Y más tarde en el retrete, escondido de los negros, miraba mi imagen en el espejo y me preguntaba cómo era posible que alguien hubiese logrado algo tan fantástico como llegar a ser lo que él era. Veía mi rostro en el espejo, fuerte, moreno, con grandes pómulos salientes, como si el hueso que había debajo hubiese sido tallado con un hacha, con unos ojos completamente negros y una mirada dura y amenazadora, igual que los ojos de Papá y los de todos esos valerosos indios amenazadores que uno ve en la televisión, y pensaba: ése no soy yo, ésa no es mi cara. Ni siquiera era yo cuando intentaba parecerme a esa cara. Ni siquiera entonces era realmente yo mismo; no hacía más que mostrarme tal como los demás me veían, tal como querían verme. Creo que nunca he sido yo mismo. ¿Cómo puede McMurphy ser como es?

Lo veía de un modo distinto a como lo vi cuando llegó aquí; veía en él algo más que sus manazas, las patillas rojas y su burlona nariz rota: lo había visto hacer cosas que no casaban con su rostro y con sus manos, cosas como pintar un dibujo en Terapia Ocupacional, con colores de verdad, en un papel blanco sin líneas ni números que le indicasen dónde debía pintar, o escribir cartas a alguien con una letra bonita y fluida. ¿Cómo era posible que un hombre con su aspecto pintase cuadros o escribiese cartas a la gente, o se mostrase conmovido y preocupado como lo vi una vez cuando le devolvieron una carta? Eran cosas que uno esperaría de Billy Bibbit o de Harding. Las manos de Harding parecían hechas para dibujar, aunque nunca lo hacía; Harding aprisionaba sus manos y las obligaba a serrar tablones para construir casillas para perros. McMurphy no era así. No había permitido que su aspecto determinase su vida en uno u otro sentido, lo mismo que no había permitido que el Tinglado lo manipulase hasta colocarlo en el lugar donde ellos quisieran que estuviese.

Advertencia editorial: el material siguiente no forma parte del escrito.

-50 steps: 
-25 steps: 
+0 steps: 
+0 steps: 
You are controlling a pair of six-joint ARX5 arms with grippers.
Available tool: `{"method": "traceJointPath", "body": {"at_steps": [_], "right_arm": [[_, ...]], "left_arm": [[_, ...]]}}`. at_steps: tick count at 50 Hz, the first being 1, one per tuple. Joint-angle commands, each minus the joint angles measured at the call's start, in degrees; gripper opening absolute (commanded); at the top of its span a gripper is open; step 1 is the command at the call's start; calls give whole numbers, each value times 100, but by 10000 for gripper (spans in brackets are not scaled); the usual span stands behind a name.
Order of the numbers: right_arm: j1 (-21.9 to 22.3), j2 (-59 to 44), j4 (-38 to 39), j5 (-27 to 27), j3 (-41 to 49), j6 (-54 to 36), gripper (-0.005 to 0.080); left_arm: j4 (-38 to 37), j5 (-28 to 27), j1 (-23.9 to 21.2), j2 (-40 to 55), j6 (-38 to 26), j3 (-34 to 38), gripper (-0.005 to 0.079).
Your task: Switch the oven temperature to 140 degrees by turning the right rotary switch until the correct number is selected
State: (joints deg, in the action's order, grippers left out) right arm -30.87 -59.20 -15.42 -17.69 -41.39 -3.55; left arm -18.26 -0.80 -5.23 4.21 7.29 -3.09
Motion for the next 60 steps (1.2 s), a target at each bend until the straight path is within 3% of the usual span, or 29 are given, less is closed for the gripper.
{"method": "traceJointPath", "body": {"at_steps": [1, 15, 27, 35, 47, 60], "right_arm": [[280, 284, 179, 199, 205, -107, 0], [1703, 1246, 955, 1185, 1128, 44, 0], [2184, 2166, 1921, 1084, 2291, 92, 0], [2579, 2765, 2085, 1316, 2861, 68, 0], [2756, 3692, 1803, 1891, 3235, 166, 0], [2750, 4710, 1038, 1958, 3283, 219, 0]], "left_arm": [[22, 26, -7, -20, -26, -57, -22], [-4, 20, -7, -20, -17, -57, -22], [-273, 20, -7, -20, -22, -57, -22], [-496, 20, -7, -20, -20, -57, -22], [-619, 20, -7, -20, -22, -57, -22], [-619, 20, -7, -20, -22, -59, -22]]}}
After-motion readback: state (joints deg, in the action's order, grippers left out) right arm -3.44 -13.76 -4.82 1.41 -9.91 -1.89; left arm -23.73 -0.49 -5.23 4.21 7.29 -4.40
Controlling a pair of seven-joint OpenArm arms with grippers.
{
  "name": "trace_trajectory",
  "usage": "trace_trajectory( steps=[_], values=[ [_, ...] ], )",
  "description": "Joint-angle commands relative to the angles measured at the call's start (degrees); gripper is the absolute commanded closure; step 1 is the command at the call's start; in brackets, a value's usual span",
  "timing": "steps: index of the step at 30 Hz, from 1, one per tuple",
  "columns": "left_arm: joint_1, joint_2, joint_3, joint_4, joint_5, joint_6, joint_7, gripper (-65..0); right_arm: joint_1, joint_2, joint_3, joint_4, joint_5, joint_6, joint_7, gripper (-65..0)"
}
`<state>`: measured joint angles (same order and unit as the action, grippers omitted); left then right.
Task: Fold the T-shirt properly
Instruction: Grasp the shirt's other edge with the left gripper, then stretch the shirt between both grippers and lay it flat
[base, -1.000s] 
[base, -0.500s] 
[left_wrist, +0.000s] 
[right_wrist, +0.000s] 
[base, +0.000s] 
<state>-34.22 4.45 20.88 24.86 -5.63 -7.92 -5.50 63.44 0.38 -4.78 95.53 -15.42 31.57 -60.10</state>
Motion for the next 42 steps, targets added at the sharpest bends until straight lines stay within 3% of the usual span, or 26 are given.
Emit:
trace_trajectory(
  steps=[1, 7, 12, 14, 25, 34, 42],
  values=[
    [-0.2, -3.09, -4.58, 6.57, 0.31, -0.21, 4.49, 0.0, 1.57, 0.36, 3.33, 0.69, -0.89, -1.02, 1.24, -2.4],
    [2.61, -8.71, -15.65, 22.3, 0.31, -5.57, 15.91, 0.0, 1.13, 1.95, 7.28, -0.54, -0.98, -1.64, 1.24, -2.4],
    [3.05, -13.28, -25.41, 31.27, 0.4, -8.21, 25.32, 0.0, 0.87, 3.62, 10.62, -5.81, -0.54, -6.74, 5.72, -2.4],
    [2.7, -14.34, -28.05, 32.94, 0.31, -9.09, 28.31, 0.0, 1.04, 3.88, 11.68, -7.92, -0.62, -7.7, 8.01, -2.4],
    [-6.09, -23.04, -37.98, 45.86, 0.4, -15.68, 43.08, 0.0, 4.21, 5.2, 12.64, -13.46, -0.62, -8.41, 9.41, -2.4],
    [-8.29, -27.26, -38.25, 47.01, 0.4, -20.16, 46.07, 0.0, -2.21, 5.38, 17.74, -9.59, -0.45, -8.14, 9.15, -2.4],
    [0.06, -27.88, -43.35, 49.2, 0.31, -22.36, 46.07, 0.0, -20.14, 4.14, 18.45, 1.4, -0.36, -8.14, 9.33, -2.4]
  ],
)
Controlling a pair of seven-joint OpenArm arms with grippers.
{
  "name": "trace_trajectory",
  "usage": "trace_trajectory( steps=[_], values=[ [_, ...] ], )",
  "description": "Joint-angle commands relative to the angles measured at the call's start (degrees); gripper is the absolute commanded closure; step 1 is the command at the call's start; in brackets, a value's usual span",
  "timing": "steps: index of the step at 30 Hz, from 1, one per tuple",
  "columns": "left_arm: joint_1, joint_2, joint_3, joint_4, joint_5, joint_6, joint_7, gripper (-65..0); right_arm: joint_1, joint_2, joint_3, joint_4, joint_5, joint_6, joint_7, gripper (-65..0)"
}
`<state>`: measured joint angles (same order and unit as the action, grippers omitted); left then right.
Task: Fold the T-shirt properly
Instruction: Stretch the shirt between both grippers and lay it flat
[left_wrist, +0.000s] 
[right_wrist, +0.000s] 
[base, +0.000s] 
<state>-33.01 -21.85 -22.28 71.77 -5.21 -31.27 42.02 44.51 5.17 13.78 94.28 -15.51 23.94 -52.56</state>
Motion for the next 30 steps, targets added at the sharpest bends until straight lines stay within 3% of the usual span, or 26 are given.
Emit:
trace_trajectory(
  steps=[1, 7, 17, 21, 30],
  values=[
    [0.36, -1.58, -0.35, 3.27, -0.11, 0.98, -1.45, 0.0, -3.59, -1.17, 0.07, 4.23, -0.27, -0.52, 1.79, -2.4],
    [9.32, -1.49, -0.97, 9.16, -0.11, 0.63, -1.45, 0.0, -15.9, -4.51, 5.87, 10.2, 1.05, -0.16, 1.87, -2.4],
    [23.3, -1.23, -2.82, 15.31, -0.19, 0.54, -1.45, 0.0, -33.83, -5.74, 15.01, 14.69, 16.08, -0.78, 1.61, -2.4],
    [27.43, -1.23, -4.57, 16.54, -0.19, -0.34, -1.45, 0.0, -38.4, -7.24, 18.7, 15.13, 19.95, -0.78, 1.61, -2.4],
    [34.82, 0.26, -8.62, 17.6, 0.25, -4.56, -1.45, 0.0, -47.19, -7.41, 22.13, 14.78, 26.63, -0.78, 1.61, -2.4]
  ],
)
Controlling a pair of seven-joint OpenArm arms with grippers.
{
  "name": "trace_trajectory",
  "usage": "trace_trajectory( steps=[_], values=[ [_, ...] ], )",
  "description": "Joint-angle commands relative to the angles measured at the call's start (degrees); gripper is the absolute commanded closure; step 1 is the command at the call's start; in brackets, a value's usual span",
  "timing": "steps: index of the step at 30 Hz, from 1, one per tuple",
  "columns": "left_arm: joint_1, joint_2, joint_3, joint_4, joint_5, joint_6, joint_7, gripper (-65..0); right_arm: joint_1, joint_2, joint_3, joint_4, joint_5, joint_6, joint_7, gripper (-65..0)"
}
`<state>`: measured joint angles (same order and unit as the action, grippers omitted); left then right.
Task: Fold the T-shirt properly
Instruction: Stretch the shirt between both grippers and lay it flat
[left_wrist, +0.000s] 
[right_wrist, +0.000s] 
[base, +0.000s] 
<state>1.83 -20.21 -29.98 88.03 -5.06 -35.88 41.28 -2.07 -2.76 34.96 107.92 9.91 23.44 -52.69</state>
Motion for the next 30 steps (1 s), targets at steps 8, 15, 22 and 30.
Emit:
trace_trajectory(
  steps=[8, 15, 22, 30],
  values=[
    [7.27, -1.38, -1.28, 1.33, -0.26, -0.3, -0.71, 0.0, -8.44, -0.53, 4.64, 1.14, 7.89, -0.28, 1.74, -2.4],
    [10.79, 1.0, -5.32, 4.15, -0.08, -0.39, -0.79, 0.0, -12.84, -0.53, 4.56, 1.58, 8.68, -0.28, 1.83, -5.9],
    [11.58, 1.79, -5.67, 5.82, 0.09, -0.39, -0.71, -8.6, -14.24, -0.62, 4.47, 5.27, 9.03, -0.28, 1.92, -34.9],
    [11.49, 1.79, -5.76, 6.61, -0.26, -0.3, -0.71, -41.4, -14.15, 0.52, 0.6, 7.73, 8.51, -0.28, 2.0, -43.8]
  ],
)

Empezaba a ver muchísimas cosas de un modo distinto. Supuse que la máquina de hacer niebla empotrada en las paredes se había estropeado cuando la forzaron demasiado para la reunión del viernes, de modo que ahora no podían insuflar niebla y gas y deformar la apariencia de las cosas. Por primera vez en muchos años volvía a ver a la gente sin ese contorno negro que solían presentar, y una noche incluso conseguí mirar por la ventana.

Como ya he dicho, casi todas las noches me daban una pastilla antes de mandarme a la cama, me dejaban seco y fuera de circulación. Y si algo fallaba con la dosis y me despertaba, tenía los ojos llenos de legañas y el dormitorio estaba saturado de humo, los cables de las paredes estaban cargados a tope, se retorcían y lanzaban chispas mortíferas y llenas de odio que inundaban el aire; todo eso era demasiado para mí, por lo que enterraba la cabeza bajo la almohada y procuraba volverme a dormir. Cada vez que echaba un vistazo fuera, me encontraba con el olor a pelo chamuscado y un ruido parecido al que hacen las chuletas sobre un asador caliente.

Pero aquella noche en concreto, algunos días después de la gran reunión, me desperté y encontré el dormitorio despejado y callado; el silencio era total, a excepción del suave respirar de los hombres y el traqueteo de piezas sueltas bajo las frágiles costillas de los dos viejos Vegetales. Había una ventana abierta, el aire del dormitorio estaba despejado y tenía un regusto que me hizo sentir como aturdido y un poco embriagado y despertó en mí un súbito impulso de bajar de la cama y hacer algo.